====== AVAILABLE DATA

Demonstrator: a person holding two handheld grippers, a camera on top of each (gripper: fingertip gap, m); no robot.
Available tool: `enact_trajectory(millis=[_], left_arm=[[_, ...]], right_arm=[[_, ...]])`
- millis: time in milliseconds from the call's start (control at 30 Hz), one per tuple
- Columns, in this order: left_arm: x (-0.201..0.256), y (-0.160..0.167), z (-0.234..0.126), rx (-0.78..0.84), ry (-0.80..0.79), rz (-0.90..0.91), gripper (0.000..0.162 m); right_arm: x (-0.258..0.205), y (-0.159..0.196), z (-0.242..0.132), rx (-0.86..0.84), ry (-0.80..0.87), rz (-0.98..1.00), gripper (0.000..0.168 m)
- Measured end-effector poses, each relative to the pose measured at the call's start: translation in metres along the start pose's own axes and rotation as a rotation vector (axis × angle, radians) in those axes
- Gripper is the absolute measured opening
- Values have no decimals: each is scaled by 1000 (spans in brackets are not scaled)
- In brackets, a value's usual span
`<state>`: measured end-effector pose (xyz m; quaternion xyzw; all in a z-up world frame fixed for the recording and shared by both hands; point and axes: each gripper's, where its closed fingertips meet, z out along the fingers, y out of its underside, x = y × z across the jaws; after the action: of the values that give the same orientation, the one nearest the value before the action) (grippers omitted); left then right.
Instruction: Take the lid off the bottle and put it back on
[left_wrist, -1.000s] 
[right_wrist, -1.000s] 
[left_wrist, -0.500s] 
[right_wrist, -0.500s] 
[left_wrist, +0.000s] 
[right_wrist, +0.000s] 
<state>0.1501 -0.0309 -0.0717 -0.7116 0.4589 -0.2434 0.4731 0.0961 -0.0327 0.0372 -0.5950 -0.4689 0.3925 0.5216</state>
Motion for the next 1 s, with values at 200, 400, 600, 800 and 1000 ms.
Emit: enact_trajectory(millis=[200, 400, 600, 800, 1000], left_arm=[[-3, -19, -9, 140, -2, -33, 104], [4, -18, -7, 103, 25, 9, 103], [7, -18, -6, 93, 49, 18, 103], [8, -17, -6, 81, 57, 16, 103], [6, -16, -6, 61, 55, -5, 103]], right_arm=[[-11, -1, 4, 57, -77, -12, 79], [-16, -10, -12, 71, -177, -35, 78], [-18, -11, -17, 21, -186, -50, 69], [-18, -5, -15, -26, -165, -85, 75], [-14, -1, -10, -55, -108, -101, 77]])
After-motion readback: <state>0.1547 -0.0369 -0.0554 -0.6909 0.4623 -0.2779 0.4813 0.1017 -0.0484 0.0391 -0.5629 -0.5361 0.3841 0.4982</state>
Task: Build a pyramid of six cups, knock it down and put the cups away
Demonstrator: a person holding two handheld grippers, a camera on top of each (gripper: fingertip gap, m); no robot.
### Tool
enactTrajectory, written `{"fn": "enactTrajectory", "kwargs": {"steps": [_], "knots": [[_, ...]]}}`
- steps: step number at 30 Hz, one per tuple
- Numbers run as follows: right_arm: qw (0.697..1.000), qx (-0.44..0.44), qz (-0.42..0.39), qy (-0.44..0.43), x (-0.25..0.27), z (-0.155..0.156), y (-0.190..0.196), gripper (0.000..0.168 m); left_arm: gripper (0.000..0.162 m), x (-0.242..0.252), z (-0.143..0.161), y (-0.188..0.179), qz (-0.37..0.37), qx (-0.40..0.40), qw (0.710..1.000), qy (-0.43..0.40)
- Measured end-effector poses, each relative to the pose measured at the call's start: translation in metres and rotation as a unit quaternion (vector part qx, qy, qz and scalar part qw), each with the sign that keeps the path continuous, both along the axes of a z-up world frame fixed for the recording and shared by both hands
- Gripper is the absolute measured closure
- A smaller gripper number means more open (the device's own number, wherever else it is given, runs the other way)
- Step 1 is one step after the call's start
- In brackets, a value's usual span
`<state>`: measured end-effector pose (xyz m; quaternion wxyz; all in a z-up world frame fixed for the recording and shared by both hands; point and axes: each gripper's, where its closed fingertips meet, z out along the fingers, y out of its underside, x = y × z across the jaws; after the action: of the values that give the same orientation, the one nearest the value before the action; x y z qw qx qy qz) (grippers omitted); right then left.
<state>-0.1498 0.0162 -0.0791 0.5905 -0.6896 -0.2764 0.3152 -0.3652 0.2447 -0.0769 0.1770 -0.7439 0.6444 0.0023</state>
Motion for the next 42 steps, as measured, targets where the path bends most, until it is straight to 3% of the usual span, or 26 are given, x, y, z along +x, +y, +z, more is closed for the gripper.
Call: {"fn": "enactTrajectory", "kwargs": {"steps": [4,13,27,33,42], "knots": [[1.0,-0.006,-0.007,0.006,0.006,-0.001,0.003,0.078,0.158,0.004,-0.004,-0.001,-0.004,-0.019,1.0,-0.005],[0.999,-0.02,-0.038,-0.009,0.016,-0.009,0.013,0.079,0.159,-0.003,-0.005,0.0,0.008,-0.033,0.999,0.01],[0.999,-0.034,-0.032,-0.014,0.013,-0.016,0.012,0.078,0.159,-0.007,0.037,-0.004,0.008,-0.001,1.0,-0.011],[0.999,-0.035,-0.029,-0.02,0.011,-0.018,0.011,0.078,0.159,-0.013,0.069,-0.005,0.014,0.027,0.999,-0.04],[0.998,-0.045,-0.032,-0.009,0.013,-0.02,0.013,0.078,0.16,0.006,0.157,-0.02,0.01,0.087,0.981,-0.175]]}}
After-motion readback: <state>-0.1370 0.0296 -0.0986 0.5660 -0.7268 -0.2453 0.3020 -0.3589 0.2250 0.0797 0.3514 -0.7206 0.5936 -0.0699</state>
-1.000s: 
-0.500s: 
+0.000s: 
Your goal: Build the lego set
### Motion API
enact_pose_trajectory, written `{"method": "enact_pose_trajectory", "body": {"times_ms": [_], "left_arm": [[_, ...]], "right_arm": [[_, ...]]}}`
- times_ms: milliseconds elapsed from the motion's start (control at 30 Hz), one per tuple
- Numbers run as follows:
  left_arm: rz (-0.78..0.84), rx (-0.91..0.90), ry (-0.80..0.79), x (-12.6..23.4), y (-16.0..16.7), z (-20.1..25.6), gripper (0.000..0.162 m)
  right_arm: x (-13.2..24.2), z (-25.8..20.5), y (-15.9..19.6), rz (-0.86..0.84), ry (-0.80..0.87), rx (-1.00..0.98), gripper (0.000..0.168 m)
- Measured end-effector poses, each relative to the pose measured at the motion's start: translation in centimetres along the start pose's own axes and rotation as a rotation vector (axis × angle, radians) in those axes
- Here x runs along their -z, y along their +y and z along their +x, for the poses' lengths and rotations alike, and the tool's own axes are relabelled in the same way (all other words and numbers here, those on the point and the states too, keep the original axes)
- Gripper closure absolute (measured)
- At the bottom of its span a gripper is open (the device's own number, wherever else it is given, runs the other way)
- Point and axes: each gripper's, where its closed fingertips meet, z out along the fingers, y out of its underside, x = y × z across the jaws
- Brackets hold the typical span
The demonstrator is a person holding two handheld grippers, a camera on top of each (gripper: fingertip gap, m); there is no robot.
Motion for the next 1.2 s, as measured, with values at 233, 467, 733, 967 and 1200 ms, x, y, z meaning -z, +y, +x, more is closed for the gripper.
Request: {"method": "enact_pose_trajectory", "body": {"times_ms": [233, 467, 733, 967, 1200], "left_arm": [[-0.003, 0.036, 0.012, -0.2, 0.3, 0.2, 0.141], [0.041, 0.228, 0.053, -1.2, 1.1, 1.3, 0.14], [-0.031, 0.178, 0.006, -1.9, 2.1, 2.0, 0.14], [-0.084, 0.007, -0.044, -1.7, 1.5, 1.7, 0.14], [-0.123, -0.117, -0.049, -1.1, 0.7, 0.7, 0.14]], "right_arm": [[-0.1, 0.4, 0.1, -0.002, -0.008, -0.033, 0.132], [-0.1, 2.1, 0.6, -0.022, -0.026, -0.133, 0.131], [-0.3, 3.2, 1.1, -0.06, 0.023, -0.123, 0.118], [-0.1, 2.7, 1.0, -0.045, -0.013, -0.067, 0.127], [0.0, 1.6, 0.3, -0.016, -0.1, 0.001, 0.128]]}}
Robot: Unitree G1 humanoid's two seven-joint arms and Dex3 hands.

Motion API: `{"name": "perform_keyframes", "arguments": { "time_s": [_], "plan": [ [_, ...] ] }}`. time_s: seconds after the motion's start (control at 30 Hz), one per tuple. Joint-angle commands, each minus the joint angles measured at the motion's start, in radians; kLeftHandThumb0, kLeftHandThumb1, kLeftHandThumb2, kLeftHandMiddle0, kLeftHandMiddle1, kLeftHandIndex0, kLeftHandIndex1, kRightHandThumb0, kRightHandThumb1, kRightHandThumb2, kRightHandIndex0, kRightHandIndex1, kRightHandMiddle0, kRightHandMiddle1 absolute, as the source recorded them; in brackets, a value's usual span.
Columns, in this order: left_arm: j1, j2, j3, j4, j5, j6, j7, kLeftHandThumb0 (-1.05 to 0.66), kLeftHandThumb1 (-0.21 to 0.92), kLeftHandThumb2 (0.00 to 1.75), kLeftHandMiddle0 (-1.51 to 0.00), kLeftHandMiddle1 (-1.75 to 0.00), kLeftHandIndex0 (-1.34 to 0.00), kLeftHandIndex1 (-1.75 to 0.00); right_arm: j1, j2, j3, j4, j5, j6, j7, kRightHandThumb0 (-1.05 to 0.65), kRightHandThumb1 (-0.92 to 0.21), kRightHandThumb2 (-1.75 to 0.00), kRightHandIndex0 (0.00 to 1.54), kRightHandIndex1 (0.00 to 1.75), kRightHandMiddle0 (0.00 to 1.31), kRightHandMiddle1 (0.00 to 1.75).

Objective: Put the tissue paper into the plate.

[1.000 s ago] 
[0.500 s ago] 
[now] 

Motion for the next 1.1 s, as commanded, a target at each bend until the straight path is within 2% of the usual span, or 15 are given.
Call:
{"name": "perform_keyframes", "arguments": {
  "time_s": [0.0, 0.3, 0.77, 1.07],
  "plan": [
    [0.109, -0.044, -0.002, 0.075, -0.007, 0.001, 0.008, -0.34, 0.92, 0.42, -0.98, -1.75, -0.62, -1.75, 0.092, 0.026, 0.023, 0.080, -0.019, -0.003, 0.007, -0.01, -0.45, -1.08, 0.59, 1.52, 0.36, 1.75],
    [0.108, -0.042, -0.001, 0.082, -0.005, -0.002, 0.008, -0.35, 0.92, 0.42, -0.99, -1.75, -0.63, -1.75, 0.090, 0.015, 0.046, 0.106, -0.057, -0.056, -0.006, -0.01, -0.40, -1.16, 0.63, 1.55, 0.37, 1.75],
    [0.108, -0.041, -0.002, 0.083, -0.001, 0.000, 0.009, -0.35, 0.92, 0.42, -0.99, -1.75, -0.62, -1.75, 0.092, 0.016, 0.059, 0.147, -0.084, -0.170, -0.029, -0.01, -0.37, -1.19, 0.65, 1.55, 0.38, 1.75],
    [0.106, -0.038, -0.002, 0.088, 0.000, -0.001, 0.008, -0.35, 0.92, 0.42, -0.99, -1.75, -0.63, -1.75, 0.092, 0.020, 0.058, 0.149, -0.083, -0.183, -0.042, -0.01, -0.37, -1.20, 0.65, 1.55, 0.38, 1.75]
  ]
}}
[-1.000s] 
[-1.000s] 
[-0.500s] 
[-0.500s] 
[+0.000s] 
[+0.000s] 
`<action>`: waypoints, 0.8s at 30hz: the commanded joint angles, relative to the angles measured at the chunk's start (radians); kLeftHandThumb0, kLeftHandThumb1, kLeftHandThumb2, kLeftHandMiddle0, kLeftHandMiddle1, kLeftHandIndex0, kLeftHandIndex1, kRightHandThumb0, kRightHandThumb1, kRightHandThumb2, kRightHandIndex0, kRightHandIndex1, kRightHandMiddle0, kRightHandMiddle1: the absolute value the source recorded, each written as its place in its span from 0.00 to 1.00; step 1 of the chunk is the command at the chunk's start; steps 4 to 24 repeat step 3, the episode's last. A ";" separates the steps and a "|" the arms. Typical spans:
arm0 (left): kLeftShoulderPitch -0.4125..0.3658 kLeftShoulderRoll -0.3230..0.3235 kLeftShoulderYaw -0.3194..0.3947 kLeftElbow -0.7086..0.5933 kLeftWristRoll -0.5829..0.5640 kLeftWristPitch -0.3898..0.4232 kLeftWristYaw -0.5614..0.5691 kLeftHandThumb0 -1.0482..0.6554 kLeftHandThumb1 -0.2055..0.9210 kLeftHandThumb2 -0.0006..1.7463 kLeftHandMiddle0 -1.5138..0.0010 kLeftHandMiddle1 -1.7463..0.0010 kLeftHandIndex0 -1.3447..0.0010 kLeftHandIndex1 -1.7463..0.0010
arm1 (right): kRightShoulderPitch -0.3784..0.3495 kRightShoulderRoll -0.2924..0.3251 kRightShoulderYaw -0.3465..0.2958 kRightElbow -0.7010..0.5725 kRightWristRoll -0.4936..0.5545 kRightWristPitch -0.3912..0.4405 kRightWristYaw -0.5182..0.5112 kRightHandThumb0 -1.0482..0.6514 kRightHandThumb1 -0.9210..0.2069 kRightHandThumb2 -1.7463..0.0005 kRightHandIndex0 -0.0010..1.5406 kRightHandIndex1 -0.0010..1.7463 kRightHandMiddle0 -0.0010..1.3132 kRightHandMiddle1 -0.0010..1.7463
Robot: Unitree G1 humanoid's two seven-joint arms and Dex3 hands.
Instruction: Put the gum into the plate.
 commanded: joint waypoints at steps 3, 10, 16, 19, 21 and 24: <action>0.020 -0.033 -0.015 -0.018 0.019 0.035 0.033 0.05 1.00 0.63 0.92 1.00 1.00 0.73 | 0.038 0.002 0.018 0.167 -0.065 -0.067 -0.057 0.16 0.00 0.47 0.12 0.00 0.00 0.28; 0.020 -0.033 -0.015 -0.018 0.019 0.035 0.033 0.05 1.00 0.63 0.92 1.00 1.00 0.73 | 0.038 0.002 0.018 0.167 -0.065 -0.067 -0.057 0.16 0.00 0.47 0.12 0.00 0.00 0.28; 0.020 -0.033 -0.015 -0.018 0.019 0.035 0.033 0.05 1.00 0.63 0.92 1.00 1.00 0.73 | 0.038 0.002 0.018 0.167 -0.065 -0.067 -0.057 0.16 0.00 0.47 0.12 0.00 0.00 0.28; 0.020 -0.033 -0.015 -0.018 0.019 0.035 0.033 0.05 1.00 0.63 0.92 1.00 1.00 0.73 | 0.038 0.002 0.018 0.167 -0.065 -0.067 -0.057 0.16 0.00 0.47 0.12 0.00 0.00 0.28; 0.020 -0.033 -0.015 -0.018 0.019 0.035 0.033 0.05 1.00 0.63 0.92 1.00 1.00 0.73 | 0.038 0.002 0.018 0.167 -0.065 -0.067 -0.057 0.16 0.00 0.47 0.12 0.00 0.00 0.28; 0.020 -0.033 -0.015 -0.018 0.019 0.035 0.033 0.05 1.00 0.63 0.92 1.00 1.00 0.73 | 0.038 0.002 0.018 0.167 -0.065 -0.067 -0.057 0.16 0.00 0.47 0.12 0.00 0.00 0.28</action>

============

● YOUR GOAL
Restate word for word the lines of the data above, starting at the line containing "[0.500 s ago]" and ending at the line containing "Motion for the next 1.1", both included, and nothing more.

● OUTPUT BELOW
[0.500 s ago] 
[now] 

Motion for the next 1.1 s, as commanded, a target at each bend until the straight path is within 2% of the usual span, or 15 are given.

There is nothing more to this exercise.